Top of DATA
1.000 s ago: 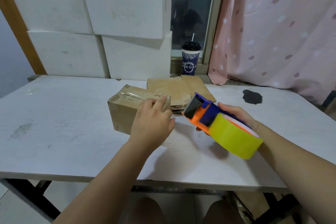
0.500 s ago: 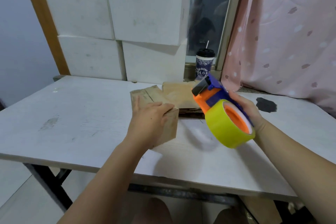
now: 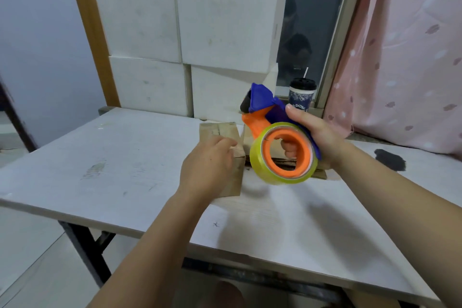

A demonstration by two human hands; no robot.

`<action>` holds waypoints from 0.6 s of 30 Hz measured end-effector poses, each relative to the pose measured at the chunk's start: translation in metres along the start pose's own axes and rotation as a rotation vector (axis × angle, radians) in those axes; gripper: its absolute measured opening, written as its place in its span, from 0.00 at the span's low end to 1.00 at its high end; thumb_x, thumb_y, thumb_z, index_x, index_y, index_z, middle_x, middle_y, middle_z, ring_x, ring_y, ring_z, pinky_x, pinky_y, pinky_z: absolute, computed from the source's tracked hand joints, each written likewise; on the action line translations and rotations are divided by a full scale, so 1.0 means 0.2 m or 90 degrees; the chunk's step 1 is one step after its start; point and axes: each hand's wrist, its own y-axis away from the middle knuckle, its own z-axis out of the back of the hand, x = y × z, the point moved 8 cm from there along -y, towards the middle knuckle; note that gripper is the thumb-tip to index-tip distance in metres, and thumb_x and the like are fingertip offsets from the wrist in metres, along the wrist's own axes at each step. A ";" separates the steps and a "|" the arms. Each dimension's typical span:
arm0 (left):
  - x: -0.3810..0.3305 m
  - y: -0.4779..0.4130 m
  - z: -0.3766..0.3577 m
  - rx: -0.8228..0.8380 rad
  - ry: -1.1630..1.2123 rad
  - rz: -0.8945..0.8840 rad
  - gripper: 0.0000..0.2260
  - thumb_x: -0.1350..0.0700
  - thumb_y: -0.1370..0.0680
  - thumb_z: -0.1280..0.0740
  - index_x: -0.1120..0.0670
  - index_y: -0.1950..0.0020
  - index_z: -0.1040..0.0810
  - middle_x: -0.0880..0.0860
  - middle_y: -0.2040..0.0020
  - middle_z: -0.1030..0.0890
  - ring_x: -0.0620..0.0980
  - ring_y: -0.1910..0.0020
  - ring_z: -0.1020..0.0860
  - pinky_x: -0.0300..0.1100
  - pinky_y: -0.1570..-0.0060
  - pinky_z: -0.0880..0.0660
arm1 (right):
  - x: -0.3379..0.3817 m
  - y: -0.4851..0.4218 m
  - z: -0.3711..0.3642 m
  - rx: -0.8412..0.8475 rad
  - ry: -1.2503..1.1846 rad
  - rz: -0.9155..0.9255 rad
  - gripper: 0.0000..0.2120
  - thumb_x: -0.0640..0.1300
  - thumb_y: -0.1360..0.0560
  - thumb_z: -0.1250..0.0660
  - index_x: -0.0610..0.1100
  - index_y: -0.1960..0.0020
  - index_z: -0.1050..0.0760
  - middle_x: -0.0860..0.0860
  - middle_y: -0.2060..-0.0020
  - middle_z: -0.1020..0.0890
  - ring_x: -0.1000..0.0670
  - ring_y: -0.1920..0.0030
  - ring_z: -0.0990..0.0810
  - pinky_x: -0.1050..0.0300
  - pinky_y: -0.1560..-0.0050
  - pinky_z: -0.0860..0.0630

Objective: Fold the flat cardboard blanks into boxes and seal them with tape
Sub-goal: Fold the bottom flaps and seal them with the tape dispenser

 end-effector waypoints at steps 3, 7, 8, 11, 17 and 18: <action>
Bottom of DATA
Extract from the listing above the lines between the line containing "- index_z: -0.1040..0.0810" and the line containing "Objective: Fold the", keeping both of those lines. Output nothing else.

  - index_z: -0.1040..0.0810
  - middle_x: -0.0880..0.0860
  - middle_y: -0.2040..0.0020
  - middle_z: -0.1030..0.0890
  - ring_x: -0.0620..0.0980
  - ring_y: -0.1910..0.0020
  - ring_z: -0.1020..0.0860
  - pinky_x: -0.0300..0.1100
  - pinky_y: -0.1570..-0.0060
  - pinky_z: -0.0880..0.0660
arm1 (right):
  - x: -0.3379..0.3817 m
  - y: -0.4851..0.4218 m
  - z: -0.3711..0.3642 m
  - rx: -0.8412..0.8475 rad
  - ry: -1.2503..1.1846 rad
  - rz: -0.9155..0.9255 rad
  - gripper: 0.0000..0.2120
  - thumb_x: -0.0640..0.1300
  - thumb_y: -0.1360..0.0560
  - thumb_z: -0.1250..0.0660
  - index_x: -0.0610..0.1100
  - index_y: -0.1960..0.0020
  - index_z: -0.1050..0.0760
  - middle_x: -0.0860..0.0860
  - middle_y: -0.2060..-0.0020
  - middle_z: -0.1020..0.0890
  - ring_x: -0.1000..0.0670
  - ring_y: -0.1920..0.0030
  - ring_z: -0.0990..0.0810
  - pinky_x: -0.1050..0.0300
  - pinky_y: -0.1560..-0.0050
  - pinky_z: -0.0860..0.0630

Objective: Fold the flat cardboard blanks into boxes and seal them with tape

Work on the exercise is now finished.